Exercise description: Keep only those lines of the records that include the string "single".

Material for this task:
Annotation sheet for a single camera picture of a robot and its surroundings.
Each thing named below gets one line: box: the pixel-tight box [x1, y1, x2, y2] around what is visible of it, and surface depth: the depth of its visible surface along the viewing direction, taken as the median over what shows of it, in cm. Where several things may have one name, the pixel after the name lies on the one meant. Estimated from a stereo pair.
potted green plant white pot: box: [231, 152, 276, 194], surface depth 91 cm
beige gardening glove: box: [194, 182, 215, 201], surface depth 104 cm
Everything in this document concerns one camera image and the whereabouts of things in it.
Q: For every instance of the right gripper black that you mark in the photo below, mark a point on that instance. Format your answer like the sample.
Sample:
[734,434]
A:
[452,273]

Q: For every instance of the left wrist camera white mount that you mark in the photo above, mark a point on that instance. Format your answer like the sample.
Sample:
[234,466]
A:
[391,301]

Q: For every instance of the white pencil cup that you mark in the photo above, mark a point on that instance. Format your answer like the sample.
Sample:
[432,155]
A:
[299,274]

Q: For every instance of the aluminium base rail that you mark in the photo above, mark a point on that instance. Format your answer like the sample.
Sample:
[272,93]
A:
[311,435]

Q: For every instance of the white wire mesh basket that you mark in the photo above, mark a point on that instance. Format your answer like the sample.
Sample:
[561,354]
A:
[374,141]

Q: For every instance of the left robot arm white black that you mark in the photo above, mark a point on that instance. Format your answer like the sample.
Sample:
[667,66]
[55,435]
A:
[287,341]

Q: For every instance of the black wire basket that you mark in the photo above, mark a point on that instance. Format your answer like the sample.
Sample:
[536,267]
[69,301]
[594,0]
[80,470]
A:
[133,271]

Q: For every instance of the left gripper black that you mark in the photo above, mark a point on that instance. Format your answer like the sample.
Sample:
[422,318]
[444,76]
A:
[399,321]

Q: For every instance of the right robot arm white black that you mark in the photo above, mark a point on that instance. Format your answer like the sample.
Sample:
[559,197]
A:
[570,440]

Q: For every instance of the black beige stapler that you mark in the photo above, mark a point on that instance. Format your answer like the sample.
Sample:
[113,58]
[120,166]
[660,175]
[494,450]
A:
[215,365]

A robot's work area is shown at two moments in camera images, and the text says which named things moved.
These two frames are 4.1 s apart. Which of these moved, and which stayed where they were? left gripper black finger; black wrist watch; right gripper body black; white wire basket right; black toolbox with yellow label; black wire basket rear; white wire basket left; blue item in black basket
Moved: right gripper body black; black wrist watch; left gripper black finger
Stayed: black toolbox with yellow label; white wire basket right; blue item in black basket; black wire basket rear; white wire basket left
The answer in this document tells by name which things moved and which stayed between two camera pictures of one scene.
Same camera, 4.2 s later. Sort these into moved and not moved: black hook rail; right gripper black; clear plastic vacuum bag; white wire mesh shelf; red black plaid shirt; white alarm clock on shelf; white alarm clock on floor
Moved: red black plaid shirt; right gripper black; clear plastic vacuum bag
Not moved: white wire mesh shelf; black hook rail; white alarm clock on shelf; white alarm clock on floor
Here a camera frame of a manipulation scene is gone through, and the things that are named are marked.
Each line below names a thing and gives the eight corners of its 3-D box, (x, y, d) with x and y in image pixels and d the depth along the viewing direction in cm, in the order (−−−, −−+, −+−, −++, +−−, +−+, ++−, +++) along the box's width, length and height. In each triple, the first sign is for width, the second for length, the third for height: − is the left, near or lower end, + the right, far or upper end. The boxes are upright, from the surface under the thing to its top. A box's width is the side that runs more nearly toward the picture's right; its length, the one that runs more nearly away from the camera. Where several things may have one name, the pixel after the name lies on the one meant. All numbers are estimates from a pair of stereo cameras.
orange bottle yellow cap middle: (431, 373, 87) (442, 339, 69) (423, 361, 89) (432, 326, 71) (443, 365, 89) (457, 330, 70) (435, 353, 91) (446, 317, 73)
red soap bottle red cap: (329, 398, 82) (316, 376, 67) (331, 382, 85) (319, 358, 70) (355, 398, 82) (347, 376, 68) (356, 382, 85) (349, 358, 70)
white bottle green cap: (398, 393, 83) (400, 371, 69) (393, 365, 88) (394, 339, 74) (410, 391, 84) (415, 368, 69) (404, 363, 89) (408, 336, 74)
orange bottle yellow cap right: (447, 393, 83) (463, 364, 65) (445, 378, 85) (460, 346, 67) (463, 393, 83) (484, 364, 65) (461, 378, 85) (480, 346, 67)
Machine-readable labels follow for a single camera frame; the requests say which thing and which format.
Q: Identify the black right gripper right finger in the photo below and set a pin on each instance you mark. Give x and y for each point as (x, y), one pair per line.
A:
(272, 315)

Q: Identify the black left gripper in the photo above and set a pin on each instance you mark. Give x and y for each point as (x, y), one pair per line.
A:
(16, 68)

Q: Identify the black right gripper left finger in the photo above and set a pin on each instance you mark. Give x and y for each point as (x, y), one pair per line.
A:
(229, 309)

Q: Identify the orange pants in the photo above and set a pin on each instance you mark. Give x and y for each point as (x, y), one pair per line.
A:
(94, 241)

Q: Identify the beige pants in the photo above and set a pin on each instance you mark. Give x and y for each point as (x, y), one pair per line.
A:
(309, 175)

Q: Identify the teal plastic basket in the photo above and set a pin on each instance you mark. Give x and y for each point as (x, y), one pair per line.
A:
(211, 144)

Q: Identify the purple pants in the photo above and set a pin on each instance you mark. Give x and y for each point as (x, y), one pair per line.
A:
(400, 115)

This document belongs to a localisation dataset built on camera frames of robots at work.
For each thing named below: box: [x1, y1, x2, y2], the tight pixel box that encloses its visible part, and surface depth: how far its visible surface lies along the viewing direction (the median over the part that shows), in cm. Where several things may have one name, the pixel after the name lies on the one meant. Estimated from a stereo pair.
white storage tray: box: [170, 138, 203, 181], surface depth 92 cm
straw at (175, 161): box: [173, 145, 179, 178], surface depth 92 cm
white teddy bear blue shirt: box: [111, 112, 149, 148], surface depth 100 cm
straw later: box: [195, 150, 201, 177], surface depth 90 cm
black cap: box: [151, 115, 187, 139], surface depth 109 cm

Exercise output:
Annotation sheet for a single camera picture of a robot and its surroundings.
Machine-readable labels follow for a single camera frame; the requests say which thing and which format.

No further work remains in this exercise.